Binary pattern matching <<1::1, 0::1, 1::1>>
Danie Palm
Posted on April 23, 2024
I recently had to write a parser for a proprietary binary file format that stores photoplethysmography (PPG) and accelerometry data and various other health-related metrics derived from a wearable device. The format is similar in spirit to protocol buffers, but exploits domain knowledge to achieve an even more compact representation.
Elixir is not necessarily the most performant language for this kind of raw computation, being generally better suited to IO-bound tasks, but it does sport impressive binary handling capabilities that it inherits from Erlang.
In this post I want to share some of the basics and some of the more advanced techniques I used to parse this binary format. The format itself is not relevant, so we will use contrived examples.
Basics
The =
operator looks and behaves much like an assignment operator in Elixir, but is actually a match operator that allows you to match and destructure values. Also, strings are just binaries in Elixir, so we will often use strings in illustrations. A binary is simply a sequence of bytes. More specifically, they are bitstrings (sequences of bits) that are multiples of 8 bits long. Binaries and bitstrings are represented in Elixir as comma-separated values enclosed in double-angle brackets (<<
and >>
).
So let's have a look at the simplest string pattern matches:
# SUCCESS: match a string to another string of the same value
"string" = "string"
# FAILURE: match a string to another string of a different value
"string" = "not the same string"
# SUCCESS: match a string to a variable
# assigns "string" to `string`
string = "string"
# SUCCESS: match a string to a concatenation that shares the same prefix
# assigns "ing" to `ing`
"str" <> ing = "string"
# FAILURE: putting the variable part first (logically fine, but not allowed)
str <> "ing" = "string"
# FAILURE: not sharing the same prefix
"not the same str" <> ing = "string"
But strings are just binaries, so much the same can be achieved using the binary syntax:
# SUCCESS: an empty string matches an empty binary
<<>> = ""
# SUCCESS: a string matches a binary of the same value
<<"string">> = "string"
# SUCCESS: a string matches a variable of type binary
# assigns `"string"` to `string`
<<string::binary>> = "string"
# SUCCESS: a string matches a concatenation that shares the same prefix
# assigns `"ing"` to `ing`
<<"str", ing::binary>> = "string"
# FAILURE: putting the variable part first (logically fine, but not allowed)
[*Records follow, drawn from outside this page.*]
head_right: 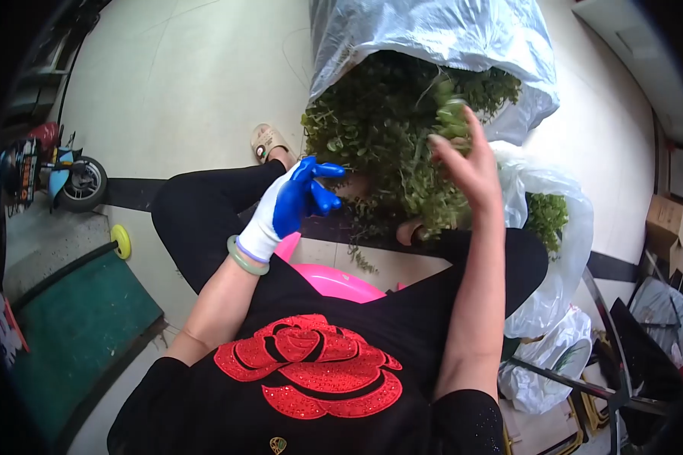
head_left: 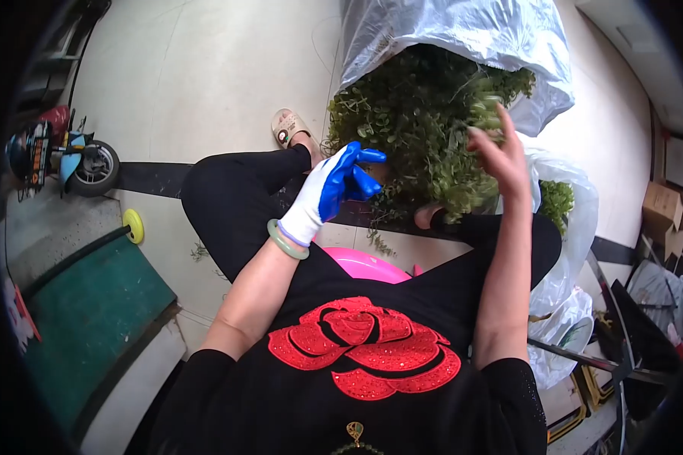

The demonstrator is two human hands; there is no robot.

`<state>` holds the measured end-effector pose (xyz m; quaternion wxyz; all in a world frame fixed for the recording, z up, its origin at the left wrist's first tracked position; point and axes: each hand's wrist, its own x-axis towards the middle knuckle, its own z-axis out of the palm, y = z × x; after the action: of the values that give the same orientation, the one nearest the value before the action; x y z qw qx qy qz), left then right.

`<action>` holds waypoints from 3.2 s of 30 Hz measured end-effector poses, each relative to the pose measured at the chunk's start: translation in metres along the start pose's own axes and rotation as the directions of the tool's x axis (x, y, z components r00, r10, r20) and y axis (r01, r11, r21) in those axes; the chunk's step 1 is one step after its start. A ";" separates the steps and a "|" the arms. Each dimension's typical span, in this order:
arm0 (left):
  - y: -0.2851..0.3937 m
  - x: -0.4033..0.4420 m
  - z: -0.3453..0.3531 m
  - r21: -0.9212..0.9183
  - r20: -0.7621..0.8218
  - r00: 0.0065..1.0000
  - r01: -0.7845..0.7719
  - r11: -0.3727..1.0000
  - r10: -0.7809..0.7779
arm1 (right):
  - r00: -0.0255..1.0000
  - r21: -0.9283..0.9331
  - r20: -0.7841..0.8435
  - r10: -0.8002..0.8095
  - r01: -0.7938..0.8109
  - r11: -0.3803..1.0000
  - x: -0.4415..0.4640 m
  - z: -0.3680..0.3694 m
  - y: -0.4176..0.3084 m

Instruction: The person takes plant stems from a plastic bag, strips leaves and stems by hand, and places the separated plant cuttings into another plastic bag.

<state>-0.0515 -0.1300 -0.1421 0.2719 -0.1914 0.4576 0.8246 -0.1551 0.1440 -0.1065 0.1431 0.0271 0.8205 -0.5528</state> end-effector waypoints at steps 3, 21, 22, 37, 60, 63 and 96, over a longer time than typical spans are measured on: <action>0.012 -0.032 -0.002 0.199 0.057 0.979 -0.202 0.959 0.194 | 0.993 0.285 0.024 -0.117 0.105 0.953 -0.036 -0.017 -0.038; 0.037 -0.152 0.079 0.631 0.071 0.907 -0.363 0.686 0.415 | 0.942 0.964 0.196 -0.272 -0.136 0.227 -0.159 0.019 -0.076; 0.043 -0.158 0.073 0.765 0.066 0.915 -0.302 0.569 0.397 | 0.949 0.950 0.224 -0.220 -0.163 0.264 -0.163 0.023 -0.076; 0.066 -0.130 0.077 0.931 0.254 0.843 -0.346 0.118 0.473 | 0.967 0.880 -0.253 -0.027 0.241 0.410 -0.134 -0.016 -0.006; 0.081 -0.142 0.114 0.730 0.626 0.768 -0.638 -0.244 -0.136 | 0.457 -0.295 0.694 -0.556 0.885 0.360 -0.146 -0.036 -0.066; 0.125 -0.162 0.077 0.957 0.286 0.957 -0.288 0.043 0.038 | 0.979 -0.867 0.185 -0.091 0.206 0.454 -0.135 -0.132 -0.011; 0.053 -0.097 0.102 0.187 0.300 0.936 -0.249 0.950 0.186 | 0.778 0.206 0.379 -0.502 0.458 0.865 -0.159 -0.030 -0.048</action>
<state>-0.0160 -0.0922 -0.0012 0.2596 0.0101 0.5224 0.8121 -0.0187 0.1708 -0.0108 0.1689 -0.2952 0.7201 -0.6048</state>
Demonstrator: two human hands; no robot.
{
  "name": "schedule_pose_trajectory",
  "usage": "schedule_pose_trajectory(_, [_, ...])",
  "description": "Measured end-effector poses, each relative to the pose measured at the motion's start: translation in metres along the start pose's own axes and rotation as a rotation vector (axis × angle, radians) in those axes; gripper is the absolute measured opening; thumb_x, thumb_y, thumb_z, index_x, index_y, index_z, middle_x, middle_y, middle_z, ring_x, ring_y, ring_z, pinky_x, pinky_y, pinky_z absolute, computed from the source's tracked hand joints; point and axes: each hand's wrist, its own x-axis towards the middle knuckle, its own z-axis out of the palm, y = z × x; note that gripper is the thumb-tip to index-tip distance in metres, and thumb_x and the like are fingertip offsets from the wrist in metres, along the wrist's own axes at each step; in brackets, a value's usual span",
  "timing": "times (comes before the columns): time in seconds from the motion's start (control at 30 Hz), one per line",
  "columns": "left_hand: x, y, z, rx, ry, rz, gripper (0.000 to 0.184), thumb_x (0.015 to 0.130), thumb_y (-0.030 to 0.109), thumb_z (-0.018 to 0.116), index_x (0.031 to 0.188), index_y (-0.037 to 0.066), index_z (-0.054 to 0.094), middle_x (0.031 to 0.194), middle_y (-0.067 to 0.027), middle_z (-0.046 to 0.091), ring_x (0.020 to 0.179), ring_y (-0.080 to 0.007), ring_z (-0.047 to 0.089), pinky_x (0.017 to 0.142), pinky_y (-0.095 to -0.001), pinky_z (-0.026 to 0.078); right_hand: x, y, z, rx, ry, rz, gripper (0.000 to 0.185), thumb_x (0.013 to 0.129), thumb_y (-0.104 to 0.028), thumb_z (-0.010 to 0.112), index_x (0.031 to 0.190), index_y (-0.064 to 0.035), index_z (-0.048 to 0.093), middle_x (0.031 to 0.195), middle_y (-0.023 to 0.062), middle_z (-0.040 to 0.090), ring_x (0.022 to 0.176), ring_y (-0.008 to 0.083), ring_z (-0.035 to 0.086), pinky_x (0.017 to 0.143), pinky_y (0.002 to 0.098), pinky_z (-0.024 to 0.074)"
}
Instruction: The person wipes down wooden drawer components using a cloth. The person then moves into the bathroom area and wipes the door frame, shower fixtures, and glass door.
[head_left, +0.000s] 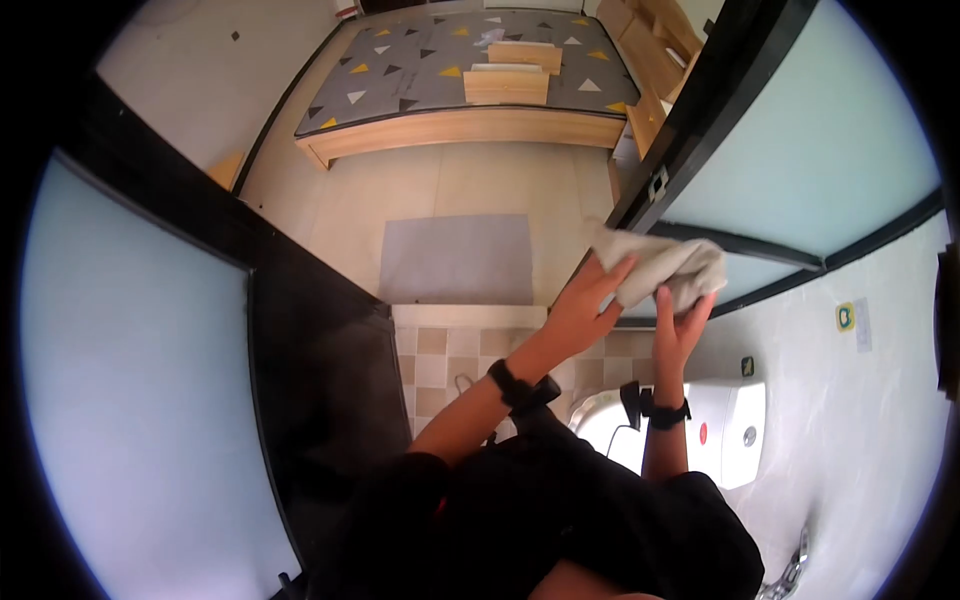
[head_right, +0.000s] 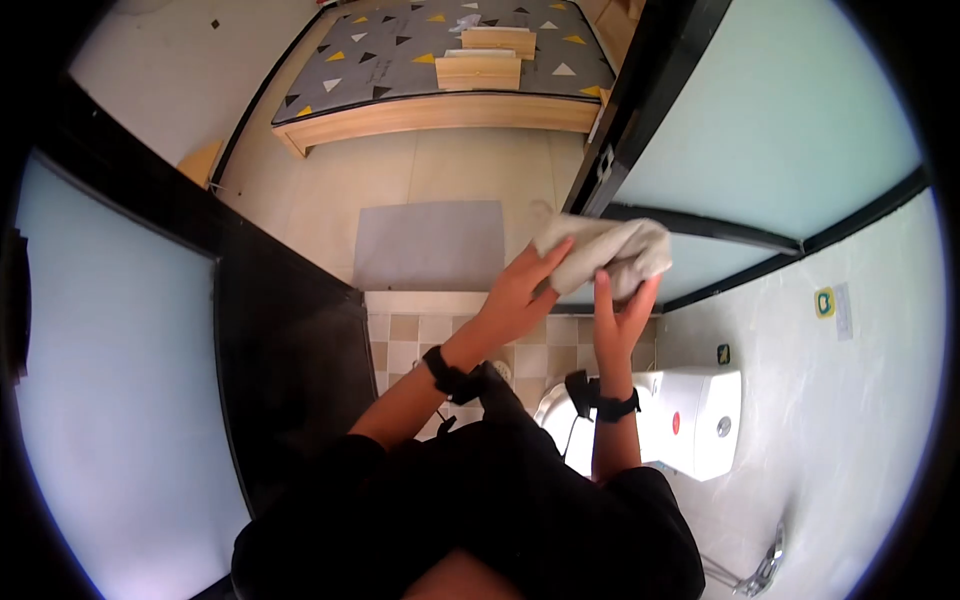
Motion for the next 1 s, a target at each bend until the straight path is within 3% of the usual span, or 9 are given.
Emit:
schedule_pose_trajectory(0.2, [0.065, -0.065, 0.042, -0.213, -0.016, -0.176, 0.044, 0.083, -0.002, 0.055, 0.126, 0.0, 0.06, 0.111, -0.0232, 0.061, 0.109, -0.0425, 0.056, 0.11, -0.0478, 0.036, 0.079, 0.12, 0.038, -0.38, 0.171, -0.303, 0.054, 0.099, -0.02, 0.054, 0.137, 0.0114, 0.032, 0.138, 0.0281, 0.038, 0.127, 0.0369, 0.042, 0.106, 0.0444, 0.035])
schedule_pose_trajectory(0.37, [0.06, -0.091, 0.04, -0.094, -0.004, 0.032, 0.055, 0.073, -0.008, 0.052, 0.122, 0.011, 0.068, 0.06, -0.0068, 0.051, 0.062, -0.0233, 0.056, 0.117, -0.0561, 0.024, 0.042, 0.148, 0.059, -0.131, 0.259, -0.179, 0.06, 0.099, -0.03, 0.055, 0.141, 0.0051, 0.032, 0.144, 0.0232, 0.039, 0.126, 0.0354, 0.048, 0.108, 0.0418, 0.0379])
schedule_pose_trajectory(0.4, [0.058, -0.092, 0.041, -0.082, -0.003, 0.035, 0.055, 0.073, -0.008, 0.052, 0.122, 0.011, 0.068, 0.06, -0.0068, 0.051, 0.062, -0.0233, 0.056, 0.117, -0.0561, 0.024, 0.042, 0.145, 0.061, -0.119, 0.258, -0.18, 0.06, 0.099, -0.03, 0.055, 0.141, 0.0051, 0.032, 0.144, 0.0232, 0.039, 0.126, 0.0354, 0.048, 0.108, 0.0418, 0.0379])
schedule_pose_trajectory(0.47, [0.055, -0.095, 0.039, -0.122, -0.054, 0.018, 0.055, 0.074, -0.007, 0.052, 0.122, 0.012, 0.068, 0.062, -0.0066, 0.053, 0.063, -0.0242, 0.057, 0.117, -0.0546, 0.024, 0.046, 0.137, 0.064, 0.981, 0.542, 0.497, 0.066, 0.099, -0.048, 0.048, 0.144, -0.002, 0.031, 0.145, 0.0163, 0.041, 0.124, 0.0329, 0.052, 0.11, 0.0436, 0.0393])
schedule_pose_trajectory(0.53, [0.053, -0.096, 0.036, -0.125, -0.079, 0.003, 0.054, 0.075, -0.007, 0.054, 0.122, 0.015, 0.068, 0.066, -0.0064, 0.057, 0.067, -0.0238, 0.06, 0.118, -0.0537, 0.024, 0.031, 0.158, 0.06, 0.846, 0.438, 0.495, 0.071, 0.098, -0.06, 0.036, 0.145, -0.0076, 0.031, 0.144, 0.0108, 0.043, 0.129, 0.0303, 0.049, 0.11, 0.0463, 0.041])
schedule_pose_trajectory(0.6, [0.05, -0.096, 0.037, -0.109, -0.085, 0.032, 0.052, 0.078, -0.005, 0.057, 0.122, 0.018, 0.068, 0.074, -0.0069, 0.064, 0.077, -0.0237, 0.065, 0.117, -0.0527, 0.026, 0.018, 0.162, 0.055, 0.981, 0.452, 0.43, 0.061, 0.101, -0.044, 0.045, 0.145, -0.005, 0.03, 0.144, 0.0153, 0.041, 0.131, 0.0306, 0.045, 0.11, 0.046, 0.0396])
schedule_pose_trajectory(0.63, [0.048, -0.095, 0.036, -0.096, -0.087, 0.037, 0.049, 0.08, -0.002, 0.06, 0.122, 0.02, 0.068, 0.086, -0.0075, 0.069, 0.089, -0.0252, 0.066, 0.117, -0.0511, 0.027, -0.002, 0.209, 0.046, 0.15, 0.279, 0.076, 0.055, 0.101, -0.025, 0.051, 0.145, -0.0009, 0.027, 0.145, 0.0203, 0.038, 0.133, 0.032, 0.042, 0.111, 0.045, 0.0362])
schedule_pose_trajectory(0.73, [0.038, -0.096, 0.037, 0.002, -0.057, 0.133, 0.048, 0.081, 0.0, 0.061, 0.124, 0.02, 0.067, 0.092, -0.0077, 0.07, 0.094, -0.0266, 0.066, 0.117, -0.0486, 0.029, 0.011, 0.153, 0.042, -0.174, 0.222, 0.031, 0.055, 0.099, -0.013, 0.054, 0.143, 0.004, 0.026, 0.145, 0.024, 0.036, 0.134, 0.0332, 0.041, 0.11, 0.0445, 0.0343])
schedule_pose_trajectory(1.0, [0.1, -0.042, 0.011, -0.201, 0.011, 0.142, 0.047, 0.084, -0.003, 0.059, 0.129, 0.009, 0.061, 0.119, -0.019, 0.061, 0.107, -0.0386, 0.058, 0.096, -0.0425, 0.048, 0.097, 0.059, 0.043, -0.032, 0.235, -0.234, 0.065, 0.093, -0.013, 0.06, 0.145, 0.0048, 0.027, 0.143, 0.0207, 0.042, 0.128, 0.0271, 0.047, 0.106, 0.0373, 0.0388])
<<str::binary, "ing">> = "string"
# SUCCESS: the parts make up the whole
<<"st", "ri", "ng">> = "string"
# SUCCESS: and you can even do nesting
# assigns `"ng"` to `ng`
<<"st", <<"ri", ng::binary>> >> = "string"
Enter the bytes
As mentioned earlier, a binary is a sequence of bits with a total length that is a multiple of 8. In other words, a binary is a sequence of bytes. While the underlying representation is a sequence of bits, it can be constructed from and destructured into almost any Elixir data type. To understand how, for instance, "st"
is a sequence of bytes, let's add another (0
) byte to it in iex:
iex> <<"st", 0>>
<<115, 116, 0>>
So Elixir takes the bytes that encode the "s"
, the "t"
and the 0
and packs them in sequence in the binary. You are not limited to integers and strings and can construct binaries from floats, individual bits, and many more:
iex> <<"s", 116, 1.2, 0x00>>
<<115, 116, 63, 243, 51, 51, 51, 51, 51, 51, 0>>
One byte for the string "s"
, one byte for the integer 116, 8 bytes for the float 1.2
, and a final null byte given in hex for fun. You can even construct the binary, in part or in full, from individual bits or from groups of arbitrary bite size:
# construct a binary from bits, note that 1::5 is effectively 00001
iex> <<1::1, 0::1, 1::1, 1::5>>
<<161>>
# to verify, let's construct the same binary from an integer in base 2
iex(7)> <<0b10100001>>
<<161>>
When possible, Elixir will display a binary as a string (strings are like syntactic sugar for binaries that meet the right criteria), but if the sequence of bytes does not make up a valid utf8-encoded string, it will display 8-bit unsigned integers instead.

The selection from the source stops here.